1SELECT Values WHERE state="CA:*"
2SELECT Values WHERE city="CA:San Francisco*"

Composite Key Index

Applicability: BigTable-style Databases

(9) Aggregation with Composite Keys

Composite keys may be used not only for indexing, but for different types of grouping. Let’s consider an example. There is a huge array of log records with information about internet users and their visits from different sites (click stream). The goal is to count the number of unique users for each site. This is similar to the following SQL query:

`1`	`SELECT` `count(distinct(user_id))` `FROM` `clicks` `GROUP` `BY` `site`

We can model this situation using composite keys with a UserID prefix:

Counting Unique Users using Composite Keys

The idea is to keep all records for one user collocated, so it is possible to fetch such a frame into memory (one user can not produce too many events) and to eliminate site duplicates using hash table or whatever. An alternative technique is to have one entry for one user and append sites to this entry as events arrive. Nevertheless, entry modification is generally less efficient than entry insertion in the majority of implementations.

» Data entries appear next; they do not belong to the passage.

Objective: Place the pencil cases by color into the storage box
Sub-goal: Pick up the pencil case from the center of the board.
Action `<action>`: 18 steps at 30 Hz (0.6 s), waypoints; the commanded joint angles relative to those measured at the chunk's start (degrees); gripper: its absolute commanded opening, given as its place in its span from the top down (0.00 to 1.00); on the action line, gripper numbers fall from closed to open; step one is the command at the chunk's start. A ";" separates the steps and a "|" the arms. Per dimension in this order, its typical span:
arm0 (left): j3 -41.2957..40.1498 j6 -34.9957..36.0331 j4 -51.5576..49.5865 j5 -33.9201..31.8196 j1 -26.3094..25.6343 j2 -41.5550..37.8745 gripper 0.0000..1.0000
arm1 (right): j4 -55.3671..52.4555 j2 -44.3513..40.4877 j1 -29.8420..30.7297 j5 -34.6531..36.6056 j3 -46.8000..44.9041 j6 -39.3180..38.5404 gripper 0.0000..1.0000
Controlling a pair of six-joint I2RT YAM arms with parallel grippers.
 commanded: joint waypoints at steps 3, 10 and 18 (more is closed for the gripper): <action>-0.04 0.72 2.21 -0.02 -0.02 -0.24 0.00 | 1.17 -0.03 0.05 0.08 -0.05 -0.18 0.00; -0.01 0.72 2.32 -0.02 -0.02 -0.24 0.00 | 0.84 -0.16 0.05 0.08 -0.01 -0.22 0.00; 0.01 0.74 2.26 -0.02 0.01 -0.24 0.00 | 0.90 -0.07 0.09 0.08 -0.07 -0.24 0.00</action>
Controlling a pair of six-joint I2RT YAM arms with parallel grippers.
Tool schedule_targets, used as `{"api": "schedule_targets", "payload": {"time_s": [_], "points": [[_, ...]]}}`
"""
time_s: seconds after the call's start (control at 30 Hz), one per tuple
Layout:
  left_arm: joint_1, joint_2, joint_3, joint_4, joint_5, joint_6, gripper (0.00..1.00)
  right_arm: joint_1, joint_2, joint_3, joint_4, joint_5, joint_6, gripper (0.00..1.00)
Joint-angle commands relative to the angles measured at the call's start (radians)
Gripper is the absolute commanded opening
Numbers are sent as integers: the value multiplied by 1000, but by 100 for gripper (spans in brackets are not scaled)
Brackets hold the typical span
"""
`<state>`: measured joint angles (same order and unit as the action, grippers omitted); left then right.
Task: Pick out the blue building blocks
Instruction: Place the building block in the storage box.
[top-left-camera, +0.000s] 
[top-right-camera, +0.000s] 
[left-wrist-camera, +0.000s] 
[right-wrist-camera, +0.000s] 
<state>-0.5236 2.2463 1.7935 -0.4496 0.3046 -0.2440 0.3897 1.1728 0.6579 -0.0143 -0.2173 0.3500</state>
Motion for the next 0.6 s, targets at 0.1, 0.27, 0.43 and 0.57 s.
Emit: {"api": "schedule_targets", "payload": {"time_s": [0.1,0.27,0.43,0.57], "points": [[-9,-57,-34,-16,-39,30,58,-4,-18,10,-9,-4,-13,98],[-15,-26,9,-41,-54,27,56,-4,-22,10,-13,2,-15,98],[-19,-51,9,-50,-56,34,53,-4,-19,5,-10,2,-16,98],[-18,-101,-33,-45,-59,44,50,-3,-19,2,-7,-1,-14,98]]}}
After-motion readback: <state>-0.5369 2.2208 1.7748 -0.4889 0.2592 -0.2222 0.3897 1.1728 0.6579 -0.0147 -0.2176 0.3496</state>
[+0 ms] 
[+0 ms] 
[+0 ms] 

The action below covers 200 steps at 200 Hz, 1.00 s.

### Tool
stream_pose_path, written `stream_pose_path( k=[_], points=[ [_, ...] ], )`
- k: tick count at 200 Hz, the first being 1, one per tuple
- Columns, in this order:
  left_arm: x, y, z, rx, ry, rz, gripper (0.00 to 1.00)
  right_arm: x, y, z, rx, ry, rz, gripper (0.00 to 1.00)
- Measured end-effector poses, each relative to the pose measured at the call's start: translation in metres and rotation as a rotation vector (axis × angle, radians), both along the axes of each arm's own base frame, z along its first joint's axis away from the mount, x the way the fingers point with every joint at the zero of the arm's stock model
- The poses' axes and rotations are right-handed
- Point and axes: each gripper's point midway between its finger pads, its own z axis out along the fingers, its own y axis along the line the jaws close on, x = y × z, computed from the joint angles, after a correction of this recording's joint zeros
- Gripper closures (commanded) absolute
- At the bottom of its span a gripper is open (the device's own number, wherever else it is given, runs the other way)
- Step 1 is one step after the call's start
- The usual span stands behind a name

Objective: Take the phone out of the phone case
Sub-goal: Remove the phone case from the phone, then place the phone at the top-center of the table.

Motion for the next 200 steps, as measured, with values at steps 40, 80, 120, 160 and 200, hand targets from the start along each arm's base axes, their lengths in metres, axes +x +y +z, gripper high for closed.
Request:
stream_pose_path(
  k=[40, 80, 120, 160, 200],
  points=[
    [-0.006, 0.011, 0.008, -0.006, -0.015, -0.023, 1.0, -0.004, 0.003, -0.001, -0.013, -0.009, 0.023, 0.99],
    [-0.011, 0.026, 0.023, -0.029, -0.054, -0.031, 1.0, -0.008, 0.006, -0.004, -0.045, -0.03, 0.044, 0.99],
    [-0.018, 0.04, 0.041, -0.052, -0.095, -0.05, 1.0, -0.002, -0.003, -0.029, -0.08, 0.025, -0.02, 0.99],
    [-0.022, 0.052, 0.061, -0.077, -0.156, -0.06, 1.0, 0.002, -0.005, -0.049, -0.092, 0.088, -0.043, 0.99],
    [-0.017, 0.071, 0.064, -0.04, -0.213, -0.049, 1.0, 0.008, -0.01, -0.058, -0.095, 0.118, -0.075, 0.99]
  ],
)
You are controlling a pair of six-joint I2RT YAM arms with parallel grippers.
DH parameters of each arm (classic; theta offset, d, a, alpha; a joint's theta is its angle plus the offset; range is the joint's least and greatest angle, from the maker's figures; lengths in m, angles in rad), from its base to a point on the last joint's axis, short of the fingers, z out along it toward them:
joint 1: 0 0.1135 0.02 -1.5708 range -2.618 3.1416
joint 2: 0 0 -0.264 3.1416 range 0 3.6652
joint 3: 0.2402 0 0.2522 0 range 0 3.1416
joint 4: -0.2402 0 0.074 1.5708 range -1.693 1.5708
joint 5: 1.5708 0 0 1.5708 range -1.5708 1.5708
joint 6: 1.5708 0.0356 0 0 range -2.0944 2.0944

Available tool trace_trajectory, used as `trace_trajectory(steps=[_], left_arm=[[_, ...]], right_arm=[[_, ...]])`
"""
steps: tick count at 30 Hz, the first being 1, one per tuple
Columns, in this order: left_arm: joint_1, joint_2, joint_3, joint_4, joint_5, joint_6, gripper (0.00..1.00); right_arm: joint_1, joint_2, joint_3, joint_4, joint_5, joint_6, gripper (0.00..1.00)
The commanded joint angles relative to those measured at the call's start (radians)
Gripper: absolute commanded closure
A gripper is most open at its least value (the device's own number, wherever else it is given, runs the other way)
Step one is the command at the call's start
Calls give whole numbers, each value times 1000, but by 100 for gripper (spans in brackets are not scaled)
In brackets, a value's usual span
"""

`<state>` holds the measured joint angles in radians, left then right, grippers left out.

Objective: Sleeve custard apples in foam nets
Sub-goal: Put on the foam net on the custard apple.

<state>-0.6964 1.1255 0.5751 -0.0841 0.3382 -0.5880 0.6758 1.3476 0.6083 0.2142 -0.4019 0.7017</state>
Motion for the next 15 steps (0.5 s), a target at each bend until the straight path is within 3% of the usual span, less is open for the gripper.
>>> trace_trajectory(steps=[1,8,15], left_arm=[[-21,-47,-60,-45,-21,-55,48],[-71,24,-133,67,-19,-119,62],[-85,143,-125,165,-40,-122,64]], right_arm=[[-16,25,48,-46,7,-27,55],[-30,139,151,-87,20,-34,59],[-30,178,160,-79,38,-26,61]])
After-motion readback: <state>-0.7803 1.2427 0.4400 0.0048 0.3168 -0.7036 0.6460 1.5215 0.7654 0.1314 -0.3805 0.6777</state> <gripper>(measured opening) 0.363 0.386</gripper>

Applicability: Ordered Key-Value Stores, BigTable-style Databases

(10) Inverted Search – Direct Aggregation

This technique is more a data processing pattern, rather than data modeling. Nevertheless, data models are also impacted by usage of this pattern. The main idea of this technique is to use an index to find data that meets a criteria, but aggregate data using original representation or full scans. Let’s consider an example. There are a number of log records with information about internet users and their visits from different sites (click stream). Let assume that each record contains user ID, categories this user belongs to (Men, Women, Bloggers, etc), city this user came from, and visited site. The goal is to describe the audience that meet some criteria (site, city, etc) in terms of unique users for each category that occurs in this audience (i.e. in the set of users that meet the criteria).

It is quite clear that a search of users that meet the criteria can be efficiently done using inverted indexes like {Category -> [user IDs]} or {Site -> [user IDs]}. Using such indexes, one can intersect or unify corresponding user IDs (this can be done very efficiently if user IDs are stored as sorted lists or bit sets) and obtain an audience. But describing an audience which is similar to an aggregation query like

`1`	`SELECT` `count(distinct(user_id)) ...` `GROUP` `BY` `category`

cannot be handled efficiently using an inverted index if the number of categories is big. To cope with this, one can build a direct index of the form {UserID -> [Categories]} and iterate over it in order to build a final report. This schema is depicted below:

Counting Unique Users using Inverse and Direct Indexes

And as a final note, we should take into account that random retrieval of records for each user ID in the audience can be inefficient. One can grapple with this problem by leveraging batch query processing. This means that some number of user sets can be precomputed (for different criteria) and then all reports for this batch of audiences can be computed in one full scan of direct or inverse index.

Applicability: Key-Value Stores, BigTable-style Databases, Document Databases

Hierarchy Modeling Techniques

(11) Tree Aggregation

Trees or even arbitrary graphs (with the aid of denormalization) can be modeled as a single record or document.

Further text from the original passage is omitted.